Table 1 indicates that during the 2004 season home teams won 53.5 percent of the games played. Overall, home teams won 170 more games than visiting teams. A detailed examination of Table 1 indicates that 26 of the 30 teams won more games as the home team than as the visiting team; seven teams won at least 10 more games as the home team than as the visiting team; five teams had a winning record as the home team but a losing record as the visiting team; and no team had a losing record as the home team but a winning record as the visiting team.

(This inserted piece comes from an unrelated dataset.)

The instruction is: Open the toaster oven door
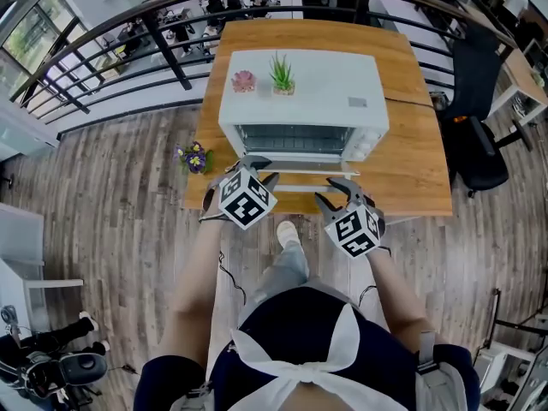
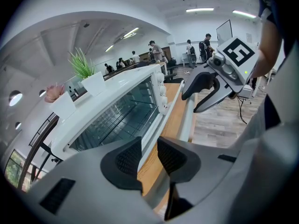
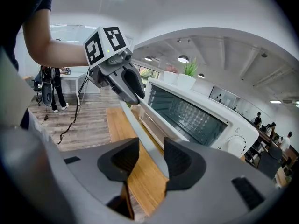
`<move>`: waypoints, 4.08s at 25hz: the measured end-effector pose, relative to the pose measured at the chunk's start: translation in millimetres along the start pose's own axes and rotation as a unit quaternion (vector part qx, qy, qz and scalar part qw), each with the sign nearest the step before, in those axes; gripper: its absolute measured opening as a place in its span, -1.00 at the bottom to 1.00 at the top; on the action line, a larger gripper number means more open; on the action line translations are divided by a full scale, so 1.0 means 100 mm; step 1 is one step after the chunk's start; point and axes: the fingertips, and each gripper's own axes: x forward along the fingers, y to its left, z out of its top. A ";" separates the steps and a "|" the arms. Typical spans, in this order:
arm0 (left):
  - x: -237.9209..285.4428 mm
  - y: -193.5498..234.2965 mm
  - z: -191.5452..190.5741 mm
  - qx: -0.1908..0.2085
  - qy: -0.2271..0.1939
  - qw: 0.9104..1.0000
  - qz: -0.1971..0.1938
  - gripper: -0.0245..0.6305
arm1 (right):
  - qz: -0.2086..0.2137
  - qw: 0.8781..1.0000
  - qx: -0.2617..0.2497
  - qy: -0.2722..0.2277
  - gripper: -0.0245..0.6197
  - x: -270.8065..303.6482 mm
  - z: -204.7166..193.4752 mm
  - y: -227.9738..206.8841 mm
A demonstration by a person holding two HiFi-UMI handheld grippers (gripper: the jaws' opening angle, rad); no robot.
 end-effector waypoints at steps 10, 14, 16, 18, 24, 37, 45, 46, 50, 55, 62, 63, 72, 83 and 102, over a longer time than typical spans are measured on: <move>0.01 -0.08 -0.06 -0.003 0.003 1.000 -0.002 -0.57 | 0.008 1.000 0.000 0.006 -0.40 0.00 -0.07 0.07; -0.01 -0.13 -0.07 0.000 0.002 1.000 0.001 -0.57 | 0.009 1.000 0.001 0.009 -0.40 -0.02 -0.10 0.10; 0.00 -0.14 -0.08 0.001 0.002 1.000 0.002 -0.57 | 0.011 1.000 0.001 0.012 -0.40 -0.01 -0.12 0.11; 0.00 -0.16 -0.10 0.003 0.005 1.000 0.000 -0.57 | 0.012 1.000 0.002 0.014 -0.40 -0.01 -0.14 0.13; 0.00 -0.25 -0.16 0.004 0.011 1.000 -0.004 -0.57 | 0.019 1.000 0.002 0.021 -0.41 -0.01 -0.20 0.21; 0.02 -0.38 -0.26 0.004 0.019 1.000 -0.012 -0.57 | 0.010 0.999 -0.007 0.037 -0.41 0.00 -0.32 0.33; 0.03 -0.40 -0.28 -0.003 0.015 1.000 -0.014 -0.56 | -0.003 0.998 -0.035 0.045 -0.45 -0.02 -0.34 0.35; 0.03 -0.40 -0.28 -0.003 0.015 1.000 -0.014 -0.56 | -0.004 0.998 -0.035 0.046 -0.46 -0.03 -0.34 0.35; 0.03 -0.41 -0.29 -0.004 0.012 1.000 -0.014 -0.56 | -0.007 0.998 -0.036 0.052 -0.46 -0.08 -0.36 0.36; 0.04 -0.46 -0.32 -0.005 0.013 1.000 -0.018 -0.56 | -0.013 0.999 -0.036 0.038 -0.49 -0.18 -0.30 0.37; 0.07 -0.55 -0.41 -0.007 0.018 1.000 -0.025 -0.56 | -0.042 0.998 -0.036 0.014 -0.60 -0.28 -0.20 0.25; 0.07 -0.56 -0.42 -0.007 0.018 0.999 -0.025 -0.56 | -0.042 0.998 -0.039 0.019 -0.60 -0.27 -0.22 0.25; 0.09 -0.61 -0.45 -0.011 0.017 1.000 -0.022 -0.56 | -0.046 0.996 -0.061 0.039 -0.71 -0.23 -0.32 0.22; 0.11 -0.70 -0.53 -0.015 0.021 0.999 -0.029 -0.54 | -0.047 0.991 -0.100 0.069 -0.67 -0.19 -0.39 0.25; 0.17 -0.85 -0.65 -0.010 0.035 0.998 -0.045 -0.51 | -0.020 0.991 -0.102 0.084 -0.73 -0.14 -0.56 0.41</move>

Table 2 lists and defines the variables used in this study. Some variables that aren't included in the regressions are listed because they are used to calculate a variable that is included in the regressions. Table 3 reports the means and standard deviations of the variables included as explanatory variables in the regressions. They are reported for the entire sample of 4,856 observations, as well as separately for home teams, visiting teams, teams that traveled to the first game of a series, and teams that did not travel to the first game of a series. In comparing the means of the home teams to those of the visiting teams, only five of the variables have a difference that is statistically significant at the .05 level. Both OBP and SLG have a larger mean for home teams than for visiting teams, while Singles, SO and GIDP all have a larger mean for visiting teams. To the extent that OBP and SLG promote scoring while SO and GIDP reduce scoring, these differences suggest that home teams score more runs than visiting teams. In comparing the means for traveling teams to those for non-traveling teams in the first game of a series, only the mean of Singles and SO have a difference that is statistically significant at the .05 level. Since Singles and strikeouts (SO) are relatively minor determinants of runs, (6) and since the difference between the means is relatively small, this suggests that the number of runs scored by traveling teams is likely to be approximately equal to the number of runs scored by non-traveling teams.

A LOGIT MODEL TO ESTIMATE THE PROBABILITY OF A TEAM WINNING A GAME

To further examine the effect that the home-field advantage, team batting performance, and travel have on the probability of a team winning a game, a series of five logit regressions are estimated. The dependent variable is a dummy variable that indicates whether a team wins or loses a particular game. Several factors that are likely to affect the probability of a team winning a game have already been discussed. Additionally, an analysis of the 2004 win-loss record of home teams reveals that home teams have a substantially higher probability of winning a game when the run differential between the winning team and losing team is one run than when the differential is more than one run. (7) To account for this phenomenon, in addition to the previously discussed factors the regressions also include as an explanatory variable a dummy variable that indicates whether or not a game is won by one run.

The logit regressions estimated in this study are of the general form,

(1) ln [P(WIN) / (1- P(WIN))] = [alpha] + [beta]X

The logit regressions (8) are estimated using data from the 2,428 major league regular-season games that were played during the 2004 season. Since two teams participated in each game, this yields 4,856 observations. WIN is a dummy variable that takes a value of 1 if a team wins the game and a value of 0 if it loses. X is a vector of variables that are hypothesized to affect a team's probability of winning a particular game. The [alpha] and [beta] terms represent the intercept and slopes, respectively.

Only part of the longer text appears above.